Tenho lido o que pensam dezenas de analistas sobre o triste ocorrido. Todos concordam que é absurdo contratar brutamontes desequilibrados e mal formados, enfiar-lhes um uniforme e dar-lhes a tarefa de garantir a segurança de um estabelecimento comercial. Concordo, sem dúvida, mas acho que o mal é maior e o buraco, mais profundo.
Aos 60 anos de existência, o grupo francês Carrefour atua em 30 países. Seu faturamento mundial no ano passado foi de 80 bilhões de euros. A França é o maior mercado, ficando o Brasil em segundo lugar. Com todo esse portento, as lojas da França não guardam registro de ocorrência tão trágica quanto foi a de Porto Alegre. Desavenças acontecem todos os dias, é da vida, mas nenhuma jamais atingiu nível tão exorbitante de violência.
O drama da semana passada deve nos levar a uma reflexão: por que razão, no Brasil, agentes de segurança se sentem livres para massacrar um cidadão? Faz dias que estamos perdidos em discussões improdutivas. Por um lado, analisa-se, sob todos os ângulos, o caráter racista do assassinato; por outro, organizam-se passeatas contra a rede Carrefour.
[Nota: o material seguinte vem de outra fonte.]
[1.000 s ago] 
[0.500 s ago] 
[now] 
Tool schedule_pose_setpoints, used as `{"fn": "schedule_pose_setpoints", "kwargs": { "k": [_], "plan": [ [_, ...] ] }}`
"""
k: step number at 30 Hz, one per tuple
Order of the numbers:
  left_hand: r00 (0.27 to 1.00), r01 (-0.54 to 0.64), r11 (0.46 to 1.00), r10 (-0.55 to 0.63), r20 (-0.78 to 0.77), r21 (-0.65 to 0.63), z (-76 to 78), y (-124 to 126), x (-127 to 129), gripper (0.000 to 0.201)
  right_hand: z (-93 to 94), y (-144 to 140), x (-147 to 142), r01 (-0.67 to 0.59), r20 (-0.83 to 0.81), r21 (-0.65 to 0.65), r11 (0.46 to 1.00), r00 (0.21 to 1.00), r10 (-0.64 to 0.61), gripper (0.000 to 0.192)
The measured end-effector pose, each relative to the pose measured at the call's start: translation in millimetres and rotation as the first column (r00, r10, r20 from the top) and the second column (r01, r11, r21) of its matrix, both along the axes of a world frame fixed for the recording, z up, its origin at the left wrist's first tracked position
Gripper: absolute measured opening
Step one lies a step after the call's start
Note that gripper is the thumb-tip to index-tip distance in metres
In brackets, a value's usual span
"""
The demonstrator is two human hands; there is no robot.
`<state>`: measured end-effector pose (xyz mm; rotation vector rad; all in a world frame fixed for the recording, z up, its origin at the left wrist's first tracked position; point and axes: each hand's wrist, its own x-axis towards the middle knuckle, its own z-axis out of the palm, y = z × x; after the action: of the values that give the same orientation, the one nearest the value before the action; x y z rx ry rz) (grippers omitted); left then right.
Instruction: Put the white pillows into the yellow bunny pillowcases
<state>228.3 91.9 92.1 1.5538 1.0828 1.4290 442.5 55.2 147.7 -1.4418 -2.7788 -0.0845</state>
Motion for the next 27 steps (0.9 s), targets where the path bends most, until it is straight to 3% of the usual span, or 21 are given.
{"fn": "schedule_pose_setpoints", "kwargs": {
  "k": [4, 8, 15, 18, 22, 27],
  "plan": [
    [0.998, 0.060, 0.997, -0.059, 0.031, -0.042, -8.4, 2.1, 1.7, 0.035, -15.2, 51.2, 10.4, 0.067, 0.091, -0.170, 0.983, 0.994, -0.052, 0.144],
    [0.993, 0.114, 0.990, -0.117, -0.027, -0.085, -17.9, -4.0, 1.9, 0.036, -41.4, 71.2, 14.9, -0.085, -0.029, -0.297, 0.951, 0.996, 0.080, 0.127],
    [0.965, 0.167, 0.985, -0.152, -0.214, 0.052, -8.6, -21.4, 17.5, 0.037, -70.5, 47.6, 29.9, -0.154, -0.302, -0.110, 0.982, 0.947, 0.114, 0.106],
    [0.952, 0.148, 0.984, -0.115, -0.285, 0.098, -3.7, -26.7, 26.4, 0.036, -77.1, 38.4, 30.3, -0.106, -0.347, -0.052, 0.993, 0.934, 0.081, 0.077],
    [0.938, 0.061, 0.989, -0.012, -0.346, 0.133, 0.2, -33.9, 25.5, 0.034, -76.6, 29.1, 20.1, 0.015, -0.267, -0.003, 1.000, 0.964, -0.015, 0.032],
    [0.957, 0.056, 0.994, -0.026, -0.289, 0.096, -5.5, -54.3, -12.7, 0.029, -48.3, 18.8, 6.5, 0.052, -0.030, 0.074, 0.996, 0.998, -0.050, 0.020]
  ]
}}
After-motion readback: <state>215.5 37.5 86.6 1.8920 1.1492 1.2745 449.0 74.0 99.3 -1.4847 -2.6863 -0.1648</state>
Ao fim e ao cabo, esses atos têm o poder de encobrir a realidade de nosso país, sem dar nem um passinho para reconhecer a realidade. Daqui a uma semana, o clamor popular terá baixado, e o problema continuará latente, mas encoberto e não resolvido.
Por que a violência come solta em nosso país?
A falta de treinamento dos seguranças é um dos componentes do drama de Porto Alegre, mas não responde à pergunta maior. O sentimento difuso de discriminação – contra pretos, nordestinos, mulatos, mulheres, pobres, homossexuais, estrangeiros, obesos, índios – é outro componente do drama, mas tampouco responde à pergunta.
Em terras menos violentas, apesar de pouco treinamento e de muito racismo, o resultado da abordagem seria a imobilização do cliente exaltado, não seu assassinato. Como é possível que, no Brasil, em que pese estarem mal formados, agentes de segurança achem natural transpor o limite entre a contenção de um rebelde e seu assassínio?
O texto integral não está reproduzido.